Mais, le spectaculaire de la représentation ne relève pas seulement du fort intérêt du metteur en scène pour les travaux artisanaux en coulisse. C’est Pavel Tchelitchew, qui dessine les maquettes de décors et de costumes. Il travaille avec beaucoup d’inventions tandis que Jouvet organise ses gens fiers de leur métier pour qu’ils arrivent à s’entendre avec ce prodigieux décorateur. 527 Jouvet admire Tchelitchew qui lui montre deux premières maquettes :

‘Tc. a livré aujourd’hui dimanche 12 mars ses deux premières maquettes. Il y vraiment apport, explication de l’oeuvre pr une conception surajoutée ; c’est cela le théâtre, l’art d’accommoder, de commenter avec autre chose que des mots une oeuvre dont le sens est lui-même caché à celui qui l’a écrite. 528

Tchelitchew ne se soucie guère du problème financier pour lequel Jouvet court les antichambres. Il fait même remanier une petite partie du texte de Giraudoux à son gré 529 . Le décorateur s’impose ainsi pour transposer l’univers féerique d’Ondine sur scène. L’effet est si éclatant que Cocteau qui vient visiter Jouvet lui dit : « c’est cela que je devrais faire, de la féerie » 530 . L’aspect féerique et fantasmagorique est largement dû au « mauvais goût » préféré de Tchelitchew : « J’aime le mauvais goût qui arrive à exprimer quelque chose » 531 , dit-il. Il s’oriente volontairement vers le grotesque quelquefois : d’après le témoignage d’une de ses parentes du Russe qui est là en tant que coutumière, « [Tchelitchew] déteste

Figure 11 : Ondine jouée par Madeleine Ozeray (D.R.)
Figure 11 : Ondine jouée par Madeleine Ozeray (D.R.)

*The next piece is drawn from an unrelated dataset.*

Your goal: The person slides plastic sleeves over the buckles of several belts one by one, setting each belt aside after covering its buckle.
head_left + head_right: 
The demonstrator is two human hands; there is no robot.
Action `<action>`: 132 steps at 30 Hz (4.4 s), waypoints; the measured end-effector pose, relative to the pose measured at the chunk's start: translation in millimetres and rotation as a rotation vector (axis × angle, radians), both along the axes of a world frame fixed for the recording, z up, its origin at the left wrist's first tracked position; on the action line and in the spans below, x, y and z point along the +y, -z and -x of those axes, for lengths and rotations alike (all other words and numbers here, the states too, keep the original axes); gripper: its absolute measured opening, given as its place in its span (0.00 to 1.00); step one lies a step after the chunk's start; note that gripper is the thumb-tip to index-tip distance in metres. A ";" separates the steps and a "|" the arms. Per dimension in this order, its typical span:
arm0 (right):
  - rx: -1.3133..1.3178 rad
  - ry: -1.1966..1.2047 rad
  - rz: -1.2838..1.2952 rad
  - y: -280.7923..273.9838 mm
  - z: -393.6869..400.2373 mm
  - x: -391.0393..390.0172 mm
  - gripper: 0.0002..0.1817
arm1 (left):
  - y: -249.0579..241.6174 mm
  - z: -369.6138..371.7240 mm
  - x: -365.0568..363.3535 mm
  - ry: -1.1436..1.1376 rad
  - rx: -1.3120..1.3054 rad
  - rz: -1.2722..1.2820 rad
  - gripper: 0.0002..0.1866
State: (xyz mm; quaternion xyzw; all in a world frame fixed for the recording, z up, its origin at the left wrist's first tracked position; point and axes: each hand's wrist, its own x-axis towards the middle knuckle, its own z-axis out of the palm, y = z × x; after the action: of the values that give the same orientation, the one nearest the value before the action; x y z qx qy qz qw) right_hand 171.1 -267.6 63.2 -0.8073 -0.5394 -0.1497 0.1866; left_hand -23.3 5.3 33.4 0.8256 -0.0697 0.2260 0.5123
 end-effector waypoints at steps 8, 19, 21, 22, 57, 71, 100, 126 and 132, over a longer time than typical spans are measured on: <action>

les femmes encore jeunes et désirables » et « n’aime que les vieilles et difformes » 532 . Il voit le grotesque même chez Madeleine Ozeray qui incarne le rôle d’Ondine : il s’acharne à persuader Jouvet de monter La Tempête de Shakespeare, surtout avec Madeleine travestie en Ariel. 533  

Le décorateur d’Ondine est « hanté au milieu d’un essayage ou d’une répétition de décor par Shakespeare ». Il trouve un lien entre la pièce de Giraudoux et celle de Shakespeare. C’est qu’en 1937, deux ans avant la création d’Ondine Jouvet monte pour la première fois depuis 1885 L’Illusions comique et souligne l’affinité esthétique entre Corneille et Shakespeare :

‘Par une étonnante similitude, quarante-deux ans plus tard, en France, Corneille, égalant Shakespeare dans sa trentième année, fait représenter la comédie de l’Illusion et écrit la tragédie du Cid (1636). Et le génie dramatique se propageant tout au long de la même longitude, renouvelle en France le miracle de l’époque d’Elisabeth. 534

Ce point de vue original de Jouvet étonne, stupéfait, et enrage beaucoup de critiques théâtraux qui n’ont jamais reconnu de trait féerique dans la pièce cornélienne. À leur yeux, la pièce est une tragi-comédie écrite par « le raisonnable Corneille » 535 . Entre autres, Robert Kemp dénonce une certaine brutalité de Jouvet : « Sous les efforts redoublées du metteur en scène, le vieux tragique est resté sur le carreau » 536 . Le critique reproche ceux qui qualifient la pièce de « féerie », « comme si L’Illusion était une pièce shakespearienne ». Pour lui, les prestiges de la pièce résident non pas dans la fantagomagorie mais dans « le dynamisme et dans la musique des vers ». Benjamin Crémieux est de son côté : « le théâtre du XVIIe siècle est [...] plus fait pour l’oreille que pour l’oeil » 537 . Pourtant cette « musique des vers » résonnent, pour citer Pierre Brisson, dans le cadre d’une « oeuvre solidement ennuyeuse, [...] mal conçue, mal conduite », même s’il y a « des parties extrêmement brillantes et surtout un esprit théâtre étonnant ». C’est parce que L’Illusion comique « pèche contre l’unité », comme Corneille en personne l’avoue dans sa dédicace 538 .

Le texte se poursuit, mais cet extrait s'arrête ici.